A variety of Rabaul in New Britain area, has come to spread and become the indispensable lingua franca of Papua New Guinea because of the official ban on their use under the German government (1884-1914) and later with the Australian government. Pidgin languages arise from the initial contacts and not imitative between speakers of different languages, when a quick understanding is more important and more valuable than the correction grammar or the exact meaning of words. As more contacts, a group usually learns the language of another superior, and pidgins survive the initial stages of contact only in special circumstances. Pidgin languages persist where a dominant group sees the other as children or only capable of a superior version of a language, as in the relations between Europeans and American Indians in the colonies of West Africa and the natives of the Seas South.

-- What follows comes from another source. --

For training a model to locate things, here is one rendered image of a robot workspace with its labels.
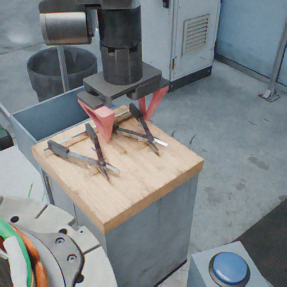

On plantations and in other situations where the European gentlemen were in constant contact with workers or native slaves, served as a pidgin language category, and New Guinea. The distinction of caste, however, is not a necessary function of a pidgin, Russonorsk, for example, was a small language used by the Russians and Norwegians in the Arctic in the early twentieth century. The ‘Pidgin Espanol’ Chinese survived for three centuries and not only used in master-servant relationships, including among British businessmen and dignitaries China, first because each side wanted to be an equal to the other. The slaves on the plantations of the Caribbean, the natives of New Guinea based multilingual peoples in recent years and others who have come to live together with any other language in common except a pidgin, have used this as the usual language of the group.